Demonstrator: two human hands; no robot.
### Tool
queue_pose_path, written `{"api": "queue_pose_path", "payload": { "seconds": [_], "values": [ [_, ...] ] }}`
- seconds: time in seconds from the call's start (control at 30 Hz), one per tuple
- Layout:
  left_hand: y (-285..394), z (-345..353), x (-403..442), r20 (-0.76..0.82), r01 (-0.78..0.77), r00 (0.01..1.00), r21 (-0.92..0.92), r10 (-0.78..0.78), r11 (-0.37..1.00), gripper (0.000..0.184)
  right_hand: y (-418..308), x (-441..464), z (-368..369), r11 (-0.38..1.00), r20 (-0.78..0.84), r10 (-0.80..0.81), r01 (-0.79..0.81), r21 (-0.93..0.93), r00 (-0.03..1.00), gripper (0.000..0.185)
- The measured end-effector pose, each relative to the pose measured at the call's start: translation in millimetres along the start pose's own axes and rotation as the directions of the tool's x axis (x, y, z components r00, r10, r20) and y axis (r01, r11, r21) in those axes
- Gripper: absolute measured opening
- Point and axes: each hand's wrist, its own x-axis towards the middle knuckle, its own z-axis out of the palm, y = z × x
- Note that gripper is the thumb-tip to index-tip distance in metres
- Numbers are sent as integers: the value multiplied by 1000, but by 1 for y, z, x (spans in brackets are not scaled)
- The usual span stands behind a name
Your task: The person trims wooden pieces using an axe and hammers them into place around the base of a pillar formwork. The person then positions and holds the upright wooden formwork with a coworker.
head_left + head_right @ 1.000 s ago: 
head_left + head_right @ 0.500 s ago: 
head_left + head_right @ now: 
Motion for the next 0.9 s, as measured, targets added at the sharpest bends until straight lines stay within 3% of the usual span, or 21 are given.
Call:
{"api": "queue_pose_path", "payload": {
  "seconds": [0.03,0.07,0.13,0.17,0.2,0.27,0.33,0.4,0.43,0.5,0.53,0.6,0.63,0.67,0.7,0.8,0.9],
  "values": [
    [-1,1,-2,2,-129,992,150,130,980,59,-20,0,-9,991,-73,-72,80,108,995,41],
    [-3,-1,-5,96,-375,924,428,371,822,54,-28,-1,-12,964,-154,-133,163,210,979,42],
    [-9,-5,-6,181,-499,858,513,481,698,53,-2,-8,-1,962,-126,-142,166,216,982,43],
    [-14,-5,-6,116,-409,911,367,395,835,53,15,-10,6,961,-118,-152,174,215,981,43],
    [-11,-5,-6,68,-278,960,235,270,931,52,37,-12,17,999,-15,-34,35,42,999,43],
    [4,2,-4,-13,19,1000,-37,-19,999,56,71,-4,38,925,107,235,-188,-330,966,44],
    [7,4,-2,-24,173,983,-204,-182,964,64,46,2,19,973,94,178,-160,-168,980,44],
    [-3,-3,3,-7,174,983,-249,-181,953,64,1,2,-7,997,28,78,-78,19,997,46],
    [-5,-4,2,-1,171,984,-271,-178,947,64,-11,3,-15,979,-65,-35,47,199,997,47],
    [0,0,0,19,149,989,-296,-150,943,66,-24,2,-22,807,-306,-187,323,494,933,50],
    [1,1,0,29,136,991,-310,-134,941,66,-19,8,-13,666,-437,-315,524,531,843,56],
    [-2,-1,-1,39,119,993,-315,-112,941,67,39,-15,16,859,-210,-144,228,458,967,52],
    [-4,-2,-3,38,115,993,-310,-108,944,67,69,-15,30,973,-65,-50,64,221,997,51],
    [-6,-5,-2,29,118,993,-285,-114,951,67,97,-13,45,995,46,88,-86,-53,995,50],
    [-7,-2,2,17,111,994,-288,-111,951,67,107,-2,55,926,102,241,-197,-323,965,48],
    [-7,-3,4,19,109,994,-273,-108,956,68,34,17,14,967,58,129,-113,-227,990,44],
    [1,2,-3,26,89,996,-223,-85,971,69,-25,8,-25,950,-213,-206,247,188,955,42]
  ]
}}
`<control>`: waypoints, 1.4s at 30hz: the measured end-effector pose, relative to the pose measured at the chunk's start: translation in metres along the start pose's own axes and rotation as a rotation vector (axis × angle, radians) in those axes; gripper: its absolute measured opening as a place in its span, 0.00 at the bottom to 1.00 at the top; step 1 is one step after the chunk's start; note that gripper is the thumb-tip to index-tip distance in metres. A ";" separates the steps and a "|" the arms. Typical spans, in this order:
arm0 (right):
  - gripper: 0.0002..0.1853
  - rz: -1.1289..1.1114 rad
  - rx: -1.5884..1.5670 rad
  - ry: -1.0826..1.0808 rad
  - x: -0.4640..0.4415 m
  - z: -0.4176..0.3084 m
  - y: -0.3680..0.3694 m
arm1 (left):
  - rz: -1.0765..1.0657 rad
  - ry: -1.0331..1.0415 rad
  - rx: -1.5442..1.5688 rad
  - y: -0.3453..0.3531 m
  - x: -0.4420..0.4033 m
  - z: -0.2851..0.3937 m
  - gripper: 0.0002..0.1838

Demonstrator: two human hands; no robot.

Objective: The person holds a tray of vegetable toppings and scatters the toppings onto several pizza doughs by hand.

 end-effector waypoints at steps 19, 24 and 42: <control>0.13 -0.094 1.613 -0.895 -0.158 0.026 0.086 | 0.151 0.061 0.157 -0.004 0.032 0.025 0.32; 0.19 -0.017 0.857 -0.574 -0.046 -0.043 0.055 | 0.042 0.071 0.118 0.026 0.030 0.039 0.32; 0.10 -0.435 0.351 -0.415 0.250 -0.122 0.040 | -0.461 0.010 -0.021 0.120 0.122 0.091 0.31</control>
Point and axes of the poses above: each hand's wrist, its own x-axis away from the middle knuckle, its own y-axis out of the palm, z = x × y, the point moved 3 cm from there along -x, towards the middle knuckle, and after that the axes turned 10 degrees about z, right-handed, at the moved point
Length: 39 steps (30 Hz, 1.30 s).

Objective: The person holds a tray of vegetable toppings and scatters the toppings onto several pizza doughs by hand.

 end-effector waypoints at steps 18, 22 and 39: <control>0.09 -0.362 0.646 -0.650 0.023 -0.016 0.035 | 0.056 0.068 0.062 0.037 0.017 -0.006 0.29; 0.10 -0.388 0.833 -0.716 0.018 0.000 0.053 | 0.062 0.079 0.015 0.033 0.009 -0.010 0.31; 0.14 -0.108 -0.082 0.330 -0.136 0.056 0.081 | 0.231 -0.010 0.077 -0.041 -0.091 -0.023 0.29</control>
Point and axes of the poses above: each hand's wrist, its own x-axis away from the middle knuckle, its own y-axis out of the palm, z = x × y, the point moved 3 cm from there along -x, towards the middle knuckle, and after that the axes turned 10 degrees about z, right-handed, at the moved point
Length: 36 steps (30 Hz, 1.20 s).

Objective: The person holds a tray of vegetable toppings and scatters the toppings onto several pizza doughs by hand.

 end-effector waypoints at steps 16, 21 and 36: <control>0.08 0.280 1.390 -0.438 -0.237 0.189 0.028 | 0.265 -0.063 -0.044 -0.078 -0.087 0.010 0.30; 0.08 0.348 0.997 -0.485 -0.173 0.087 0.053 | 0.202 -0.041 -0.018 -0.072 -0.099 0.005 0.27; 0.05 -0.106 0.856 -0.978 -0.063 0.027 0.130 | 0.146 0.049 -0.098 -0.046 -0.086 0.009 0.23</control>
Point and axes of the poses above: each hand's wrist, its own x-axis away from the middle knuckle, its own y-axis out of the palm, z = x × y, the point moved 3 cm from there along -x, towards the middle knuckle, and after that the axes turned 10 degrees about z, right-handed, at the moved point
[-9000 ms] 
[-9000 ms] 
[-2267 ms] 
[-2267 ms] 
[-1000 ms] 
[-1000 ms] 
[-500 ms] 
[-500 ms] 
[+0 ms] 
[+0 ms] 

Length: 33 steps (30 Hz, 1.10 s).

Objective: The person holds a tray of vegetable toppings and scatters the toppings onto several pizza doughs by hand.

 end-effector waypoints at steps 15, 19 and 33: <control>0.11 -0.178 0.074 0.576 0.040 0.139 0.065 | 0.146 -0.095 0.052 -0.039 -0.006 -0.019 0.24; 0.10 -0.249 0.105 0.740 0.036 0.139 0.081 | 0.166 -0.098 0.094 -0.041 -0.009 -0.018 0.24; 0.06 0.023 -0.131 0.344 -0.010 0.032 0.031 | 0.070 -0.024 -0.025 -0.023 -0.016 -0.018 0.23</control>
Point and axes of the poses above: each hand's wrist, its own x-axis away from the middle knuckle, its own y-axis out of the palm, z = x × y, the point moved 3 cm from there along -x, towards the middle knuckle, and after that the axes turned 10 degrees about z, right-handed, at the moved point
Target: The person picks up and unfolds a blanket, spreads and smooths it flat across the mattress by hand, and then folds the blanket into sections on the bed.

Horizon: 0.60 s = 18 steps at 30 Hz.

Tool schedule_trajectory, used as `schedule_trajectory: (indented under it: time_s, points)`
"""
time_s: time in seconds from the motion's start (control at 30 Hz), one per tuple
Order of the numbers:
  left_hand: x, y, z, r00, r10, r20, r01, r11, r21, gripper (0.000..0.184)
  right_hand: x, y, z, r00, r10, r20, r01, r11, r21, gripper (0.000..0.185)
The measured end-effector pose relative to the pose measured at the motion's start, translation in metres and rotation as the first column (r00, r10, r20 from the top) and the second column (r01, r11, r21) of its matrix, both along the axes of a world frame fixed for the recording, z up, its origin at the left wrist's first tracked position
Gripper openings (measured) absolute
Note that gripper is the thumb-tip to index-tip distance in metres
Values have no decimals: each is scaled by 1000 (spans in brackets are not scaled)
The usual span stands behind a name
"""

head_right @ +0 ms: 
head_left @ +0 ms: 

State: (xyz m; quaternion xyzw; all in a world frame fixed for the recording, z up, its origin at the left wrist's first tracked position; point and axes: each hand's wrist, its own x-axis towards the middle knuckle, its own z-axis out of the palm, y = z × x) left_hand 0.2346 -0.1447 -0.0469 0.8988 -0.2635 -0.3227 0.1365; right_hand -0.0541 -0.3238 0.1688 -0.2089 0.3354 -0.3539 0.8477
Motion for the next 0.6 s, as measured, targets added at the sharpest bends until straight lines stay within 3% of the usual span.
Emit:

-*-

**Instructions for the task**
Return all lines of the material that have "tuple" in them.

**Answer to this problem**
- seconds: time in seconds from the call's start (control at 30 Hz), one per tuple
time_s: time in seconds from the motion's start (control at 30 Hz), one per tuple

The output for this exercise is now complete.